Het was de vergetelheid, zo bleef ook haar dochter haar keer op keer uitleggen, waardoor ze dingen niet meer kon onthouden. En de vergetelheid was wreed.

En de vergetelheid werd steeds machtiger, volgens haar dochter, maar ook volgens de vele meisjes in witte jassen hier. Ze waren verder heel aardig hoor. Ze brachten haar elke dag thee, en ze vroegen voortdurend of ze hulp nodig had met eten, aankleden of wassen. Ze bedoelden het vast allemaal goed. En dat maakte de kans groter dat ze gelijk hadden. De vergetelheid zou haar helemaal in zijn greep krijgen. Ze was er bang voor. Ze vreesde de dag dat ze niet meer zou weten waar ze hiervoor had gewoond, het leuke huis dat inmiddels was verkocht samen met bijna alle meubels die ze door de jaren heen met zoveel zorg had uitgezocht. Ze vreesde de dag dat ze zich haar levenswerk om verveelde pubers de meesterlijke taalprestaties van de grote dichters uit de Romantiek bij te brengen niet meer voor de geest kon halen. En ze vreesde de dag dat ze haar dochter niet meer zou herkennen.

Het enige waar ze niet bang voor was, was de dag waarop ze haar poëziealbum niet meer zou herkennen. Ze had het van haar eigen moeder gekregen toen ze twaalf werd. Ze had de eerste gedichtjes erin gezet op hun wandelvakanties in Zwitserland, en daarna veel toegevoegd toen ze op haar tweeëntwintigste zelf een rondreis door Engeland maakte voor haar studie. Ze had deze gedichten ’s ochtends gelezen, en ’s avonds voor het slapengaan, op de mooie momenten van haar leven en in de moeilijkere periodes. Ze kende elke letter uit haar hoofd, zodat het niet uitmaakte dat ze eigenlijk niet meer kon lezen wat er in haar boekje stond. En als haar dochter met een zin begon, ging Mevrouw Vergeetmenietje rechtop in haar stoel zitten en maakte moeiteloos het gedicht af.

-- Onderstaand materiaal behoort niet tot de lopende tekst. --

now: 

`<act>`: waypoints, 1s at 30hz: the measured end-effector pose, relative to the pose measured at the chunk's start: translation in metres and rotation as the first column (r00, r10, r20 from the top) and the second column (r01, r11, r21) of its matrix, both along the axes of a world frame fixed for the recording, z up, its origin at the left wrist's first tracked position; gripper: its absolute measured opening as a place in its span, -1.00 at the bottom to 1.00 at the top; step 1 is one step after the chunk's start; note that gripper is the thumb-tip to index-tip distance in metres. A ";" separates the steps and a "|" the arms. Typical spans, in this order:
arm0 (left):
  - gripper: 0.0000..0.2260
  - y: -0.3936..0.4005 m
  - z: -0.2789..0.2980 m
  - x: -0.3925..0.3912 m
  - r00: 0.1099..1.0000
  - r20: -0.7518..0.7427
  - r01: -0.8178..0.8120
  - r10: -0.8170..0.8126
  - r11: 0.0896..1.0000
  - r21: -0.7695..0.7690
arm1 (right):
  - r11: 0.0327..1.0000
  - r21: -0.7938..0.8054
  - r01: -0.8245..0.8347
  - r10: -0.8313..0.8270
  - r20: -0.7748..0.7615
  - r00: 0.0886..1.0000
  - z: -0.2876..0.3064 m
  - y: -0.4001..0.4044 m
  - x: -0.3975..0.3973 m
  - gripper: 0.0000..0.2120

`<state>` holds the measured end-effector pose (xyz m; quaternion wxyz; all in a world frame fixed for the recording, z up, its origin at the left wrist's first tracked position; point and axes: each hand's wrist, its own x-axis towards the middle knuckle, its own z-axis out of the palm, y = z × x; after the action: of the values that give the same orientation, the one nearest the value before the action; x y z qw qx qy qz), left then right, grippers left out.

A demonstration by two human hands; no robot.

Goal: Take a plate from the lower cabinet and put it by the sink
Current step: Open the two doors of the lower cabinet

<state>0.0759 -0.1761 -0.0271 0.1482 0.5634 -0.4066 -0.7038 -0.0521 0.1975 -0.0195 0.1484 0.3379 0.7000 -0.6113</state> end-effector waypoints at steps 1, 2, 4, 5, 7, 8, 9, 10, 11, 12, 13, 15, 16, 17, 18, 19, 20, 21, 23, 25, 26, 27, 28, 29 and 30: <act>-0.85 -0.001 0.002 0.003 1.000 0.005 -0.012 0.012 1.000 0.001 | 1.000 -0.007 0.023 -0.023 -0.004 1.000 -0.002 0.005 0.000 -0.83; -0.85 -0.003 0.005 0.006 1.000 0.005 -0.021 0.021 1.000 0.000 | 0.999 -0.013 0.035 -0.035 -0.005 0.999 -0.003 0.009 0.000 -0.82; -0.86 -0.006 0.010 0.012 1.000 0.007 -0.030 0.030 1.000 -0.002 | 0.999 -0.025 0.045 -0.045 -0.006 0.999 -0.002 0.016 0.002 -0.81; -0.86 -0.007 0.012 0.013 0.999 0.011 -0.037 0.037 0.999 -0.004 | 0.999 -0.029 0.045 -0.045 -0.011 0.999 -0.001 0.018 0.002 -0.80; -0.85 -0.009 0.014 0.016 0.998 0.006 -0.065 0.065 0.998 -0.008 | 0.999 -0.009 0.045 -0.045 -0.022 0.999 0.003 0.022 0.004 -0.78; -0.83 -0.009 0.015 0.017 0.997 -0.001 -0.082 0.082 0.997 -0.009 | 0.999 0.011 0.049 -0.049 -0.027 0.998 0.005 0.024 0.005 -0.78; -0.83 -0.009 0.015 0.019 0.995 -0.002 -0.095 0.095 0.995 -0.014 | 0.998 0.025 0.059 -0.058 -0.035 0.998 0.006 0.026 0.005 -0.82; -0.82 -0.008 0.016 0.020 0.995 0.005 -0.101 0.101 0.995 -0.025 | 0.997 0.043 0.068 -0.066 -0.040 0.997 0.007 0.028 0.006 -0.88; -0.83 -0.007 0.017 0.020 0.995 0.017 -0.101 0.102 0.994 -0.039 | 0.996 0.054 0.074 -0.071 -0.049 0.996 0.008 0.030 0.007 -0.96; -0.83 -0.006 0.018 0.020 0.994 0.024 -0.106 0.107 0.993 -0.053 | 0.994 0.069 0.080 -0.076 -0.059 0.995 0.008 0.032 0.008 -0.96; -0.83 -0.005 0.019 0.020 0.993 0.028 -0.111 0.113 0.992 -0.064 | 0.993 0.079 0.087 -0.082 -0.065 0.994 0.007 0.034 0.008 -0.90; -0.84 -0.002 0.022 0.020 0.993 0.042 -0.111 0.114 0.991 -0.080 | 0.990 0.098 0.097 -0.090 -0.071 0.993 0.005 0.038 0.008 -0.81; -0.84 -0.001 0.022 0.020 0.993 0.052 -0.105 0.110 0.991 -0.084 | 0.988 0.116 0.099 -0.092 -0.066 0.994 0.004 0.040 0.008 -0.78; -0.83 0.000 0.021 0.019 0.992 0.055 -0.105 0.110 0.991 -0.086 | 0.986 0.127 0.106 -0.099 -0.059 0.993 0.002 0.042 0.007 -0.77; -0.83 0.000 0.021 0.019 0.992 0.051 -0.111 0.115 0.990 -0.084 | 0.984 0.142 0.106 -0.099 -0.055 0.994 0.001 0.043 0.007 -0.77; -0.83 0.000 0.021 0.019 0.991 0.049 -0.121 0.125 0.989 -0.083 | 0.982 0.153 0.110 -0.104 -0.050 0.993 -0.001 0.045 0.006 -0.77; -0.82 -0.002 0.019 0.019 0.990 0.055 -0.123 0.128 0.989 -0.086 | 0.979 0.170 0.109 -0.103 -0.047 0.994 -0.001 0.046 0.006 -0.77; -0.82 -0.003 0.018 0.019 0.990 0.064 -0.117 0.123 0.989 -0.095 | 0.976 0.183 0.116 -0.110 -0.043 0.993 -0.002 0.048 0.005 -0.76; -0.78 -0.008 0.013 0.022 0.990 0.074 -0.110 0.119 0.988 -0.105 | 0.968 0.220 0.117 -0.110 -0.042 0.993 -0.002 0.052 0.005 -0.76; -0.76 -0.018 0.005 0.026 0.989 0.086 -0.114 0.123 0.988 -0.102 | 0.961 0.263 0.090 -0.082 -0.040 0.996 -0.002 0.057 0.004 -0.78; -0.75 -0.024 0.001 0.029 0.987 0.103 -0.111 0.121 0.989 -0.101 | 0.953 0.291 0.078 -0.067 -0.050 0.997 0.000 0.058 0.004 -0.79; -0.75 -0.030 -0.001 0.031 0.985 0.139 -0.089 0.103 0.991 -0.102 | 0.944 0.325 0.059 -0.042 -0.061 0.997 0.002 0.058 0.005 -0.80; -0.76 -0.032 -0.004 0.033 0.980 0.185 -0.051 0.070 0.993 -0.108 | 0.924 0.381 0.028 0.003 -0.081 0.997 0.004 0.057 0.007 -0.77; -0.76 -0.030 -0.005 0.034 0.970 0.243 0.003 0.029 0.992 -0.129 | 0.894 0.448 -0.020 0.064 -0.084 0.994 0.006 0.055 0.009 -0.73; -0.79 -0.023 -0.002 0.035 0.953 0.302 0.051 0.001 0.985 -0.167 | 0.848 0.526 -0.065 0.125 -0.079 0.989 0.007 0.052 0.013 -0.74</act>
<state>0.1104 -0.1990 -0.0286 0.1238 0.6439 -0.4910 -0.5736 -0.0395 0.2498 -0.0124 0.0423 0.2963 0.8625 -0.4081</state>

Als de vergetelheid haar op een goede dag zou overmannen, zo stelde ze zich voor, dan zou ze deze gedichten blijven prevelen, terwijl ze haar naar het ziekenhuis droegen en probeerden haar nog te redden. Ze zou ze fluisteren terwijl de vergetelheid weer terugkwam als er niemand keek, hand in hand met de dood. En wie langs haar graf zou lopen zou misschien wel de vergeetmenietjes zien die eromheen stonden, stoppen, knielen en van de bloemetjes genieten, en dan een verbaasd gezicht trekken omdat ze een zachte stem hoorden die nog altijd door bleef gaan over dat wat nooit vergeten zou worden.